И военные удалились, вызвав последней репликой бурный восторг у Ванюшина, и даже Комаров вымученно улыбнулся. Они учились с Ванюшиным на одном факультете института связи, и Комаров мог оценить балаганчик, который сейчас при нем был разыгран. Но при этом сдержанно посоветовал:

– Это тебе не практиканты! Учти. С ними шуточки не проходят. Они свое дело знают туго. А в общем, они к тебе обратились, так что решай, думай сам.

– Кто их навел на меня? – спросил в упор Ванюшин.

– Ты у нас знаменитость!

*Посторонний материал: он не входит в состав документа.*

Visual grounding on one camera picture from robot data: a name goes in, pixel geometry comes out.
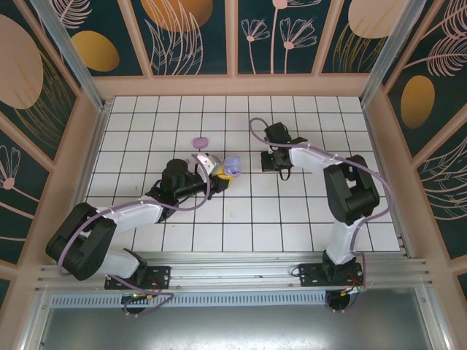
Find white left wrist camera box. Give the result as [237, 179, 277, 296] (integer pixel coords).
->
[192, 152, 223, 176]

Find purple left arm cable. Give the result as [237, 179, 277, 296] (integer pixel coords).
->
[58, 151, 216, 316]

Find small circuit board with wires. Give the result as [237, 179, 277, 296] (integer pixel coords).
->
[120, 291, 158, 306]
[339, 284, 366, 297]

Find aluminium corner post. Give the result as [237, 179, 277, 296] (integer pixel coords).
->
[28, 0, 110, 114]
[359, 0, 431, 106]

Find grey metal sheet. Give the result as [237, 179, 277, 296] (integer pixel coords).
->
[36, 306, 439, 350]

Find grey slotted cable duct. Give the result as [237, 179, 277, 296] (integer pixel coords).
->
[49, 289, 329, 309]

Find purple earbud charging case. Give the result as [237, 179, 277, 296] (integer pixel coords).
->
[222, 155, 244, 179]

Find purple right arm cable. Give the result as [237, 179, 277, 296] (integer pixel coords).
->
[249, 117, 397, 314]

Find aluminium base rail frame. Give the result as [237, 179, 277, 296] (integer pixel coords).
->
[34, 249, 433, 296]

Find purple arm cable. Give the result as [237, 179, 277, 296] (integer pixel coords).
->
[58, 151, 216, 316]
[249, 117, 397, 314]

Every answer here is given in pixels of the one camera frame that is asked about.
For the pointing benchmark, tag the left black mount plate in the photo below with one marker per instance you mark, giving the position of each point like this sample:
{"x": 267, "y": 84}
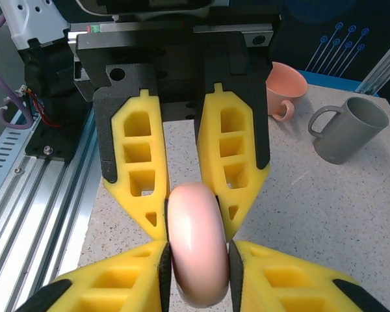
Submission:
{"x": 65, "y": 143}

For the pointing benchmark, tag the pink earbud charging case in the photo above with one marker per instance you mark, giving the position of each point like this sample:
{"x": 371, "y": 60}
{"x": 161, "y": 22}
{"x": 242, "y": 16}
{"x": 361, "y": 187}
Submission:
{"x": 198, "y": 243}

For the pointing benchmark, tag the aluminium frame post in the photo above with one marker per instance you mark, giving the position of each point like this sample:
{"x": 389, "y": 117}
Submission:
{"x": 383, "y": 71}

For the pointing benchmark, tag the grey mug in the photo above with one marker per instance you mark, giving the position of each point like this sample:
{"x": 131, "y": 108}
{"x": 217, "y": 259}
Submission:
{"x": 347, "y": 136}

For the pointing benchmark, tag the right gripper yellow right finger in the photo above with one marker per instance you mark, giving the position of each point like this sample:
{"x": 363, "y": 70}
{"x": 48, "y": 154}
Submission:
{"x": 295, "y": 273}

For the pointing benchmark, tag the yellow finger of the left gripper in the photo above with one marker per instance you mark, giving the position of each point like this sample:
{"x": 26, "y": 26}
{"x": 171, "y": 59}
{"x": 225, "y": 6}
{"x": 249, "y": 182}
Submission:
{"x": 208, "y": 156}
{"x": 159, "y": 156}

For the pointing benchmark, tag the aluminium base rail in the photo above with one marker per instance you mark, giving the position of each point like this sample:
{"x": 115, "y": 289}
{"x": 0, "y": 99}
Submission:
{"x": 35, "y": 201}

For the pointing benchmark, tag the orange cup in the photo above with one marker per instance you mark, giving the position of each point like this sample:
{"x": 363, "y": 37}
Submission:
{"x": 284, "y": 86}

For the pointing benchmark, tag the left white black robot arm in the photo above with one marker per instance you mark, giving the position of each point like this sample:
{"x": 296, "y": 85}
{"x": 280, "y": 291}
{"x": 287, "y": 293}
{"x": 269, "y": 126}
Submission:
{"x": 35, "y": 19}

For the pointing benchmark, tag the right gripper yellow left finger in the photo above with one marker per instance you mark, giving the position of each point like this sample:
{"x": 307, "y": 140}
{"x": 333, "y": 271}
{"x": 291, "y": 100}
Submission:
{"x": 117, "y": 276}

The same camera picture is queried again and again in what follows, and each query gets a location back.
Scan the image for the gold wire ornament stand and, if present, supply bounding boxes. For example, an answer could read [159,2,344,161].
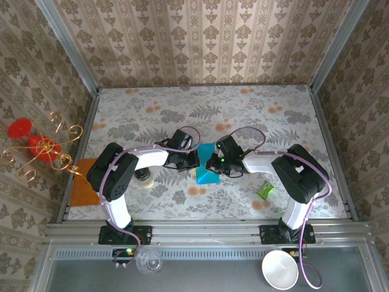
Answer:
[0,111,84,183]

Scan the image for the white bowl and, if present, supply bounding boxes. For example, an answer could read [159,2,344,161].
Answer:
[261,249,299,290]

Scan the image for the cream jar with black cap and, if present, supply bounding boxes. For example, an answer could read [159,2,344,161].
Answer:
[134,169,155,189]

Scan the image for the orange cloth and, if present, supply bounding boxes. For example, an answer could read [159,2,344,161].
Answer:
[69,158,103,207]

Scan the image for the aluminium frame post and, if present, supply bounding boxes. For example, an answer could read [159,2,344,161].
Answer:
[35,0,101,96]
[309,0,371,92]

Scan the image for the red plastic goblet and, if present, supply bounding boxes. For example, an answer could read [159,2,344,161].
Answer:
[7,119,63,164]

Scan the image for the small circuit board green light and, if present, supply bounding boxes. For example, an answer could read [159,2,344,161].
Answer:
[112,248,137,265]

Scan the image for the clear plastic cup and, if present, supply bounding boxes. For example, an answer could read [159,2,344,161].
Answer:
[136,246,165,276]

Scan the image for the grey metal tray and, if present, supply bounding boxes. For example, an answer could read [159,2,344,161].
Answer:
[30,240,387,292]

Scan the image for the small circuit board orange part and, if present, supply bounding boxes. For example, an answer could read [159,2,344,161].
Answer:
[282,248,308,259]

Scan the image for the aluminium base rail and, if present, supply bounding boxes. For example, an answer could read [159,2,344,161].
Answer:
[44,219,373,246]

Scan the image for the green snack packet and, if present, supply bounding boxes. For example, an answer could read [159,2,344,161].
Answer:
[255,180,277,200]

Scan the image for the aluminium table side rail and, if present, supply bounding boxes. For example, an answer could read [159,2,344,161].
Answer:
[56,88,101,224]
[309,85,359,222]

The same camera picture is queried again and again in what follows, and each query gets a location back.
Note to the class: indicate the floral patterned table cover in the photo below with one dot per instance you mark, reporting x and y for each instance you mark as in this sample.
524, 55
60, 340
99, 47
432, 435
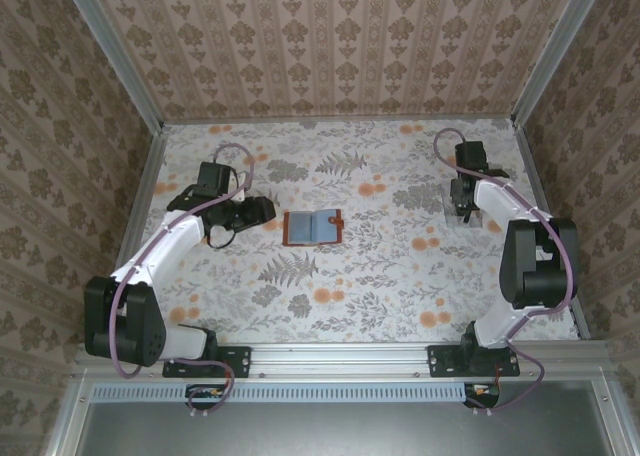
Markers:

Профессор!

– Будь моя воля, я бы им такую двойку влепил! – энергично пообещал Ванюшин. – А еще говорят, по моей книге занимались!

– За что же? – поинтересовался Комаров, морщась от терзающей его боли. – Дело-то и впрямь непростое.

– За мистику, – отмахнулся Ванюшин.

– А инженер Соболевский? – спросил вдруг Комаров.

– Что Соболевский?

– Сам знаешь… Как к схеме какой подойдет, так она вырубается… Это не мистика, по-твоему?

– Ерунда это, – произнес Ванюшин. – Один раз и было.

– Да в том-то и дело, что не один! И не два! Его уже летчики с собой не берут, уверяют: когда он садится в машину, вся электроника самолетная вырубается! Этак, говорят, мы с ним загремим! А дома? Жена не подпускает его к телевизору. В лаборатории уже называют «эффект Соболевского»; он вот тут в кабинете у меня тронул настольную лампу, до сих пор починить не могу!

– Просто он – безрукий, – отмахнулся Ванюшин. – А ты Петрова-Водкина читал? Так я тебе расскажу… Вот у Петрова-Водкина в одной книжке описан деревенский самоучка, который, не зная электричества, впервые в жизни увидел в правлении колхоза телефон и весь его до винтика разобрал! А на вопрос, как же он осмелился и сможет ли снова его собрать, ответил… Ты знаешь, как он ответил?

– Ну?

– А ответил он так: что смогли сделать одни руки, смогут сделать и другие.

– Это ты к чему? – поинтересовался Комаров.

Но было видно, что ему неохота продолжать разговор, его угнетает бурная неуемность приятеля.

– А хрен его знает, к чему… Наверное, ни к чему, – бросил на ходу Ванюшин и ушел в лабораторию.

Вот это и было мне рассказано в странный, даже драматический момент нашего увольнения, когда, выкинутые за стены института, мы встретились на автобусной остановке за проходной. Я как бы по сокращению штатов, а Ванюшин по какой-то особой статье, о которой в ту пору предпочитали вслух не говорить.

Остальное, что происходило в лаборатории, я и сам помнил, да все мы помнили, оно вершилось на наших глазах.

Ванюшин тогда вошел в лабораторию легкой, энергичной походкой, бросив вскользь «вот бездельники», имея в виду практикантов. Но настроение его при этом даже на глазок было отменным. Он бросился чертить на листах какие-то ему одному доступные схемы. Не получалось, и он лишь качал головой, приговаривая вслух: «А батька эдак, а сын вот так…» Закончил расчеты к вечеру и просиял, будто открыл для себя такое, чего и сам до сих пор не знал. Но он-то, как известно, знал все и даже немного больше! Вскочил, забегал в возбуждении по комнате. Остановился, рассматривая нас, будто давно не видел. Подбежал к своему столу и впился глазами в схему, в массу начертанных им цифр с изумлением, с восторгом почти детским.